Your objective
In the listing below, find the line holding "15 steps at" and the line holding "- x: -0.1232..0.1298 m". Write out those two lines and all lines between, exactly, and nothing more.
──────
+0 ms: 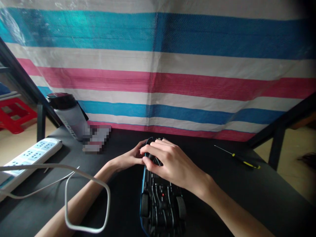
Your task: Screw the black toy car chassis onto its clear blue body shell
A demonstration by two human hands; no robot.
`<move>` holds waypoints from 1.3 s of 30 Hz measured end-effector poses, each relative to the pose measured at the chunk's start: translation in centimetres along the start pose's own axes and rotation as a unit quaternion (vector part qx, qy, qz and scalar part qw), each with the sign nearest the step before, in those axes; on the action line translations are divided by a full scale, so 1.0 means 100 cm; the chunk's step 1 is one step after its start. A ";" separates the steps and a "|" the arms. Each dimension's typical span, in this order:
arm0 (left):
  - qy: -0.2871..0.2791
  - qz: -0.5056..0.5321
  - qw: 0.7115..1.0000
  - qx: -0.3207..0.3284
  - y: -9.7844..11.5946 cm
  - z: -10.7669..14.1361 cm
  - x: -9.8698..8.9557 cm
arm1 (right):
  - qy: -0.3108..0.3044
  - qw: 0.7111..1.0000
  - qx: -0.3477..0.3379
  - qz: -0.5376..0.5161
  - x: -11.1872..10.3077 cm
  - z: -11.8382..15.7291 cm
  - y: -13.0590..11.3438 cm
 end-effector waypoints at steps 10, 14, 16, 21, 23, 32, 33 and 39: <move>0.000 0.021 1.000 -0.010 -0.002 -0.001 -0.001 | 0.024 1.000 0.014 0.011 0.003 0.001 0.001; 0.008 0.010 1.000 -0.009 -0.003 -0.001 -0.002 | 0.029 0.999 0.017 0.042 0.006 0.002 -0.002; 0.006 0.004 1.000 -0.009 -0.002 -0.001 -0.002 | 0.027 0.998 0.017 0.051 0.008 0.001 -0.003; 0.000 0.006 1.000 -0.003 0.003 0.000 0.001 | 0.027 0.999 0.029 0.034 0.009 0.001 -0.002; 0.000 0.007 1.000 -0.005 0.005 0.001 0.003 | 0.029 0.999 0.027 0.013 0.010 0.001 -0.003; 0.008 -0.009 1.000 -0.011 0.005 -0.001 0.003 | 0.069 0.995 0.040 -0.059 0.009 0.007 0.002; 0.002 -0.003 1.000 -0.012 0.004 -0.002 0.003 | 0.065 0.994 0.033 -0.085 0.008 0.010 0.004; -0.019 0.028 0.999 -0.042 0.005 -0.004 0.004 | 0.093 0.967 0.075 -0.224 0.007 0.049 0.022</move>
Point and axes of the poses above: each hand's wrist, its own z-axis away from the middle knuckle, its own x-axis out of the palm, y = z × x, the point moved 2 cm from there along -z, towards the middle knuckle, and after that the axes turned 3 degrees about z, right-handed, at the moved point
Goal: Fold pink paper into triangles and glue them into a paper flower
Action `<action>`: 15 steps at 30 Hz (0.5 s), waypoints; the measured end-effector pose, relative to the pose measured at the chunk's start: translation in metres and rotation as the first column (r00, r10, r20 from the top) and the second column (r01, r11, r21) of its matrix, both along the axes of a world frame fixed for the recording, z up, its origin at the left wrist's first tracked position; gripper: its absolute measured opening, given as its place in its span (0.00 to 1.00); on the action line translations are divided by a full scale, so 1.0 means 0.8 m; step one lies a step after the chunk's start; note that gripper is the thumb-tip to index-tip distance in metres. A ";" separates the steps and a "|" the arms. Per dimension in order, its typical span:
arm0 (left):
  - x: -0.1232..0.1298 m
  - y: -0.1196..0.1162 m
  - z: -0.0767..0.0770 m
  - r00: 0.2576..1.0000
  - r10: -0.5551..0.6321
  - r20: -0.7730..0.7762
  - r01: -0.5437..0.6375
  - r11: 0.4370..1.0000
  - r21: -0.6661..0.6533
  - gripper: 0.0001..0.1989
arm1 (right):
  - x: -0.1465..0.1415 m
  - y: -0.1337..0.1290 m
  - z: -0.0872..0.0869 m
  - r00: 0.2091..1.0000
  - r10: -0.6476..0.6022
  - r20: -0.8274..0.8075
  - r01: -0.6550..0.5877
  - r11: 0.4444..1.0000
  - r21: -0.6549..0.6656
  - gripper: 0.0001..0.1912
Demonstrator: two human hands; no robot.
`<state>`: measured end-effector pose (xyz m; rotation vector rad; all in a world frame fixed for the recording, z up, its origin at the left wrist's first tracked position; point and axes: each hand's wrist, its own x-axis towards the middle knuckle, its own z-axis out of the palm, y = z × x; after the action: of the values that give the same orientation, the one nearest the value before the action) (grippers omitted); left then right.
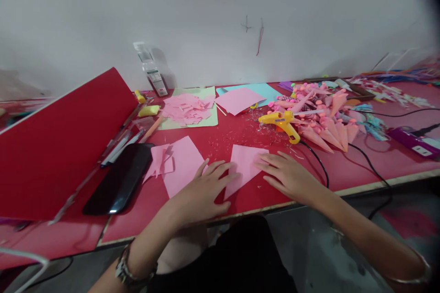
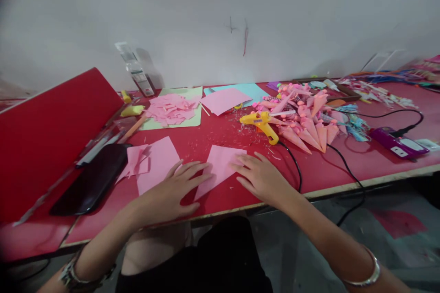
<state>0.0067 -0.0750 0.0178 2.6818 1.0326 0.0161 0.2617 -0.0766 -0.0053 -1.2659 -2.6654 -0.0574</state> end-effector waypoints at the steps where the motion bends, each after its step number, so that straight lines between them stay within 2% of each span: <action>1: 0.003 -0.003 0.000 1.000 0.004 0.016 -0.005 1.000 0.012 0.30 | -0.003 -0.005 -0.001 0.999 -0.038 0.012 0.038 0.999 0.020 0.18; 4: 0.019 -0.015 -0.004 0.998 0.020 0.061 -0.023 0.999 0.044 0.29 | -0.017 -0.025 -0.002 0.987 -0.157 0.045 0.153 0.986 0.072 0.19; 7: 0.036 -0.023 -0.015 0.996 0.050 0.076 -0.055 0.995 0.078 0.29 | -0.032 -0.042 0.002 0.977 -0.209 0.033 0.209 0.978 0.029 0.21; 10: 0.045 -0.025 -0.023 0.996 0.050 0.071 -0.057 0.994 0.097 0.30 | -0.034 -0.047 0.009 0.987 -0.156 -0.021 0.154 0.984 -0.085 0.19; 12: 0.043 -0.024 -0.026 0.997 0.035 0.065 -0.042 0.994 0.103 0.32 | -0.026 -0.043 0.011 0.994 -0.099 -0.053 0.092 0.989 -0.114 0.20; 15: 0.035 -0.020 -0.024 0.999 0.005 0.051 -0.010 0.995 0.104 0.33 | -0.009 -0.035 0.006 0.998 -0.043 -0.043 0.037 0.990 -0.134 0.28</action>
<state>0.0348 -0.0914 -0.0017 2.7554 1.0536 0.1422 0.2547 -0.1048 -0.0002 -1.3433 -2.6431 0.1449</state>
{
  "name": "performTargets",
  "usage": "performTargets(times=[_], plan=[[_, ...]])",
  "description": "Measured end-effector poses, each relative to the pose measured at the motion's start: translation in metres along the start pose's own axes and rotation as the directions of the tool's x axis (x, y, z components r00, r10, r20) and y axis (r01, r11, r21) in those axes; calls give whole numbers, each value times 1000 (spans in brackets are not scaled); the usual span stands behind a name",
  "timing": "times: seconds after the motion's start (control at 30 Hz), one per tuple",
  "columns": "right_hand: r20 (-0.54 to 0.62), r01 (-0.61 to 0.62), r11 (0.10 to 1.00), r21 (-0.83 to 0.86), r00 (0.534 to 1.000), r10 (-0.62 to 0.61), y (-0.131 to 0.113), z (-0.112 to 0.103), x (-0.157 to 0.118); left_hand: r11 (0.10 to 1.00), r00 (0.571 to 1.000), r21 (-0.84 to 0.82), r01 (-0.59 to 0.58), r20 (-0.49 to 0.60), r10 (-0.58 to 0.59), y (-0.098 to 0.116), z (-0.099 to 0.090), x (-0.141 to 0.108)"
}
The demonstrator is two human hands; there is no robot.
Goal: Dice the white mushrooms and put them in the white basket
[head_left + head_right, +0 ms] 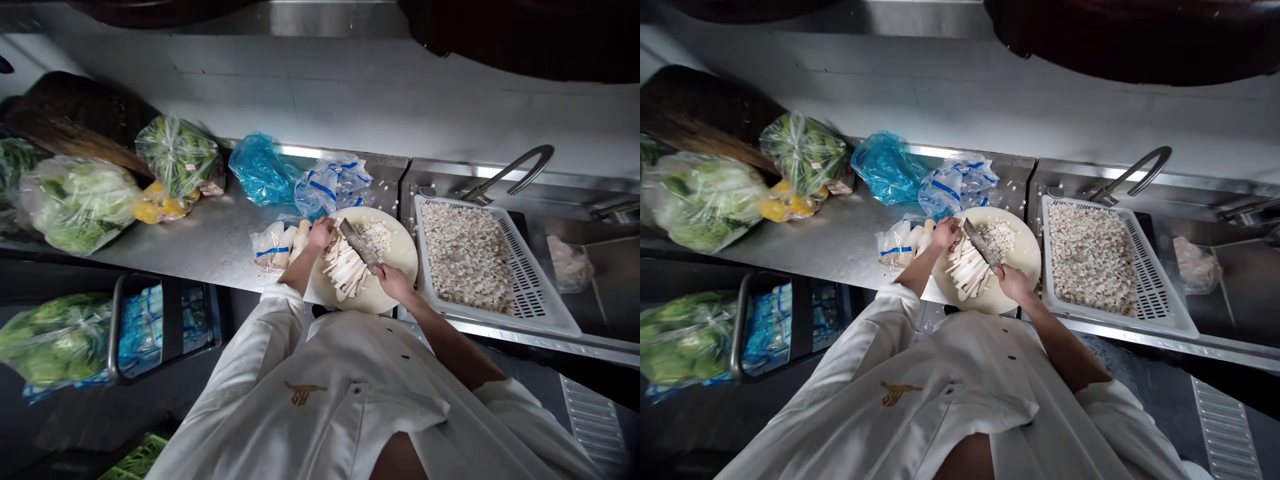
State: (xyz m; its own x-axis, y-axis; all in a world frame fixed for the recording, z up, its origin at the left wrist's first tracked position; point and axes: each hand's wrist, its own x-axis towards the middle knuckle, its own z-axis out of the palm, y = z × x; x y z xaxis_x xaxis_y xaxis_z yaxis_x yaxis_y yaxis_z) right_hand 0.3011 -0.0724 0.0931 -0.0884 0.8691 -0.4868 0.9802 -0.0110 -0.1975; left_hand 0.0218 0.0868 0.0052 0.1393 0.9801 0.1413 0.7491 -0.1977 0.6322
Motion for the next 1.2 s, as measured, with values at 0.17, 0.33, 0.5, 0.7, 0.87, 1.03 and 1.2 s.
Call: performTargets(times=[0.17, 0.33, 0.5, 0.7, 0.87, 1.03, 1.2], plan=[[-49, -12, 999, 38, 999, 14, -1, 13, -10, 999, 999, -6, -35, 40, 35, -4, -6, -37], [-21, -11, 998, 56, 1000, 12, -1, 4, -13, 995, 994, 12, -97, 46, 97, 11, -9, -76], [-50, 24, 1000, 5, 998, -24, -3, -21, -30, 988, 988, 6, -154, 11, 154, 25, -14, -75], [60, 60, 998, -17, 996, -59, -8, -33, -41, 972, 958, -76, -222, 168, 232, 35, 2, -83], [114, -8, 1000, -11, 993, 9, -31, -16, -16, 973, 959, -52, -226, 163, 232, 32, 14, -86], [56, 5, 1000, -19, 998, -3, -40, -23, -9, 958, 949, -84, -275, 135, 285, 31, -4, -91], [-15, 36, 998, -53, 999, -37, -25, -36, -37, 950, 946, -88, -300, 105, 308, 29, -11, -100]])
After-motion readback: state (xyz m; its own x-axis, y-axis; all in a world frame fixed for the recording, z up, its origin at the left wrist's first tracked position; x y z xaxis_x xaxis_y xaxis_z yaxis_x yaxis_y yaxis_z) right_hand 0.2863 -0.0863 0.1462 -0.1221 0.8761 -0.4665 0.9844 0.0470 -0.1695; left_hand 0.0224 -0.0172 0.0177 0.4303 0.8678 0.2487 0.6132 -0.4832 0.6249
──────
Answer box
Action `<action>`: 15 steps at 30 Hz (0.5 s), waypoints; the measured end-effector pose, relative to the pose measured at the chunk's start: translation in metres and rotation as the first column (r00, r10, r20 from the top) and the second column (r01, r11, r21) of its matrix, both along the axes of a world frame fixed for the recording, z up, its origin at the left wrist's first tracked position; gripper: its absolute measured opening, given as its place in its span (0.00 to 1.00); on the action line translations are divided by a full scale, so 1.0 means 0.8 m; step one lies a step after the chunk's start; note that gripper is the thumb-tip to index-tip distance in metres. A ";" separates the steps and a "|" the arms. Per dimension in order, its typical span:
arm0 (left):
  - x: -0.1232..0.1298 m

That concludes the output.